# OMG, here we go again........



## 220swift (Mar 2, 2011)

Thoughts and prayers go out to the Roseburg, OR community.


----------



## hassell (Feb 9, 2010)

Gun control will be on all the do-gooders hit list with your favorite leader leading.


----------



## sneakygroundbuzzard (Nov 1, 2012)

its sad what happened

when will obummer and his bunch of yes men realize its not a gun problem

its a societal and mental health problem

if we start helping the mentally ill,and teaching society that you are respinsible for your actionsthen maybe things like this will decline if not all together stop

too many folks have been raised with the attitude that no matter what they do its not their fault

and the ones with mental illness go to the extreme

i believe in most cases they do it because they are looking for help and attention

these actions get them the attention they seek

the media is no help either

every time something like this happens we here about it for months on end

which in the minds of the mentally ill,glorify these actions

such as sad sad society we live in these days

but i am glad i am armed to the teeth


----------



## youngdon (Mar 10, 2010)

Mental health and socioeconomic issues are the main reasons for gun violence.


----------



## azpredatorhunter (Jul 24, 2012)

Obummer is already talking common sense gun laws like Australia and England, what an idiot. We don't even know who the guy was, he might be a Jihadist. I heard he asked the people what religion they were, who does that.


----------



## C2C (Mar 17, 2012)

youngdon said:


> Mental health and socioeconomic issues are the main reasons for gun violence.
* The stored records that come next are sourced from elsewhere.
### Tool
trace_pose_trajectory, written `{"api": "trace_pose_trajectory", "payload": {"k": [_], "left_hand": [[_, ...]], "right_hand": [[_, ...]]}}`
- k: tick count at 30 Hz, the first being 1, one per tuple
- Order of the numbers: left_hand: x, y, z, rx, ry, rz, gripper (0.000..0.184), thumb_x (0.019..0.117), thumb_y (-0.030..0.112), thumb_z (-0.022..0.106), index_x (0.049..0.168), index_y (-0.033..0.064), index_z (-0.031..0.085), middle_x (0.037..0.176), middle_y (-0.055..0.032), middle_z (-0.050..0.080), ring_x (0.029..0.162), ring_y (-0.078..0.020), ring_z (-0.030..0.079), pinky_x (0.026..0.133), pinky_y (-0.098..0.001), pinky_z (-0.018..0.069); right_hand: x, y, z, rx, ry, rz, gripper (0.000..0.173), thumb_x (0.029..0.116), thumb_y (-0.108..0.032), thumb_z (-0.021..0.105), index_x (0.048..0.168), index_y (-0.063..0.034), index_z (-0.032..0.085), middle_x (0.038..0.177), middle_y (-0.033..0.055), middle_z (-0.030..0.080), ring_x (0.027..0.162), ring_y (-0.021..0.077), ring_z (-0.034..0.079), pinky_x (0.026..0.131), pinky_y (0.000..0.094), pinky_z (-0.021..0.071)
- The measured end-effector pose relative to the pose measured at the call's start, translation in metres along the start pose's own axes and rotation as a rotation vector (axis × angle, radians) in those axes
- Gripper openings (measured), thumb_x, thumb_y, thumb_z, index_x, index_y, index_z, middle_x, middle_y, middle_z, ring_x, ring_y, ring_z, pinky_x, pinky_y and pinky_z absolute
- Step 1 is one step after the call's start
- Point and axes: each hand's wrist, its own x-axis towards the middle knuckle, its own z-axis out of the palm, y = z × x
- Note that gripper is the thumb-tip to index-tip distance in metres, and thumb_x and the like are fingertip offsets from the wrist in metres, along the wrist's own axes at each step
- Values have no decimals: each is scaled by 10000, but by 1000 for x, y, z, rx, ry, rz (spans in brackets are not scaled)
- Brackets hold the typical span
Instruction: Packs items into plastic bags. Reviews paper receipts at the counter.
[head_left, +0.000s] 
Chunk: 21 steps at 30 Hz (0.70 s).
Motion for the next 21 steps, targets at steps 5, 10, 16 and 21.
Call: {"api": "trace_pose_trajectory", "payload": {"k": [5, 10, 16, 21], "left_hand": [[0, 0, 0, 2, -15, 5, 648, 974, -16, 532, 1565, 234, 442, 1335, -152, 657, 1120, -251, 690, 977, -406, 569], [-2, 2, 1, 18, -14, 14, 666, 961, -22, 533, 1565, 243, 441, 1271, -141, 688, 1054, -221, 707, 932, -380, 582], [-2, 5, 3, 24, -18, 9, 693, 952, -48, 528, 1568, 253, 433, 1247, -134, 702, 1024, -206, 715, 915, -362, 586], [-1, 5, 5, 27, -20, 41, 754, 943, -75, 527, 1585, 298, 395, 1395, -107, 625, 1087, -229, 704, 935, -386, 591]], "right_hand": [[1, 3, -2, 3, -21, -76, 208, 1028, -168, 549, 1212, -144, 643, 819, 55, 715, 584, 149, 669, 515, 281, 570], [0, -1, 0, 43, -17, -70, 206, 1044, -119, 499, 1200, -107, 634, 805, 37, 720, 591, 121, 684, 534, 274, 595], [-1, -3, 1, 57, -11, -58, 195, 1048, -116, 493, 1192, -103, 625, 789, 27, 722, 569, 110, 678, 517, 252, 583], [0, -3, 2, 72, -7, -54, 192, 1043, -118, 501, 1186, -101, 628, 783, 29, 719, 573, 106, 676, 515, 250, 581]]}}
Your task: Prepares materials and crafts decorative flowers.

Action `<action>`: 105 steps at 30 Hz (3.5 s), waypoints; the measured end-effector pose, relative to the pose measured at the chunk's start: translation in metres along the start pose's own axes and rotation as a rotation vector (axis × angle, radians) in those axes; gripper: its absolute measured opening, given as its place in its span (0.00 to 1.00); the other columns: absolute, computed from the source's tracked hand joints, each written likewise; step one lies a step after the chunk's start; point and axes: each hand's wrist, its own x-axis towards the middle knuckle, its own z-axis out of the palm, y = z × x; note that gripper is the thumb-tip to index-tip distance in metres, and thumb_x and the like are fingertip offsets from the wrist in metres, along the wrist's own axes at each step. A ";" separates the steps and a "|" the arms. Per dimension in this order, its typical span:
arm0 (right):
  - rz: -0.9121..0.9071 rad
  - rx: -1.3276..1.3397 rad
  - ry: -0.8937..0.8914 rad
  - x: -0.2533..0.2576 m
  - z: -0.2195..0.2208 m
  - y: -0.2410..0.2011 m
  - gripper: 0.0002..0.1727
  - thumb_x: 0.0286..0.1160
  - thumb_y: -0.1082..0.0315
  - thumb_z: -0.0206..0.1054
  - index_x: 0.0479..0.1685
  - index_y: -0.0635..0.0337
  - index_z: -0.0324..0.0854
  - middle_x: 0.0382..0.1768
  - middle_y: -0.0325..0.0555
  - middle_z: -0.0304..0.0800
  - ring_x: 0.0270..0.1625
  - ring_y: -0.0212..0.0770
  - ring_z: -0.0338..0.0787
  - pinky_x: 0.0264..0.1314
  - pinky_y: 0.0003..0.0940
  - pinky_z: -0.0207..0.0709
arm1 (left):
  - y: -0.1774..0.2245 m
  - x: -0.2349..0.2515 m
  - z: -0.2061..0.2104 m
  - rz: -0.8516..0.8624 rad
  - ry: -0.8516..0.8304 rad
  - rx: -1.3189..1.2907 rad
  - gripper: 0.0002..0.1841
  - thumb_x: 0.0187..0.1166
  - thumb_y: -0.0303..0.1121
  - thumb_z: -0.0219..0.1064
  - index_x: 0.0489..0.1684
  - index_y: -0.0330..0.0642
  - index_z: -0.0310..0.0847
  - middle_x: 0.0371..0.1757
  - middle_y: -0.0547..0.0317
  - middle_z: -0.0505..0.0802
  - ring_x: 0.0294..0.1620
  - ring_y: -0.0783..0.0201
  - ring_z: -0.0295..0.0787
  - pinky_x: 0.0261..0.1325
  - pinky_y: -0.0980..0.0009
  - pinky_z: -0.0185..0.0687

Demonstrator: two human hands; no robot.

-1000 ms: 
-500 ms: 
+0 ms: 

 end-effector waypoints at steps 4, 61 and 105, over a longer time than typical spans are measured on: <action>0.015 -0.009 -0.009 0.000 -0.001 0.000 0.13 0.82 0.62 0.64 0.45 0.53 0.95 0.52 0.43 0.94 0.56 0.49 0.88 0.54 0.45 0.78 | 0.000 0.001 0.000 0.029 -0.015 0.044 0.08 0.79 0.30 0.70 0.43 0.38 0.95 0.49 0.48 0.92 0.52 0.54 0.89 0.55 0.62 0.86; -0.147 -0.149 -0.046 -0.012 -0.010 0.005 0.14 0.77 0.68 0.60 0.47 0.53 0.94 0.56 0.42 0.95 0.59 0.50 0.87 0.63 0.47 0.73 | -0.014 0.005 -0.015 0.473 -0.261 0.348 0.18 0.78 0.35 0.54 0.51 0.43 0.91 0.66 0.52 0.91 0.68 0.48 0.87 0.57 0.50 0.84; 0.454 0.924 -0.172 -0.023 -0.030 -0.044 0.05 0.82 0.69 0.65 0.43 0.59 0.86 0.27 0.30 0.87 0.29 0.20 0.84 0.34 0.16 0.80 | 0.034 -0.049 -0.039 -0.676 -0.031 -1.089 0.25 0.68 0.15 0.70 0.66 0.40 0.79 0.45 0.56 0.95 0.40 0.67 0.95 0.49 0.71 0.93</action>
Thats right Don ," guns don't kill people , people kill people ."


----------



## bones44 (Jan 7, 2011)

No one bothers to mention on the news is background checks are mandatory in Oregon. Although saddening mental health facilities need to be reopened. Since closing about 90% of them violent crimes have increased tenfold


----------



## glenway (Mar 27, 2011)

Take away people's phones and no longer will we have vehicle accidents from texting and driving.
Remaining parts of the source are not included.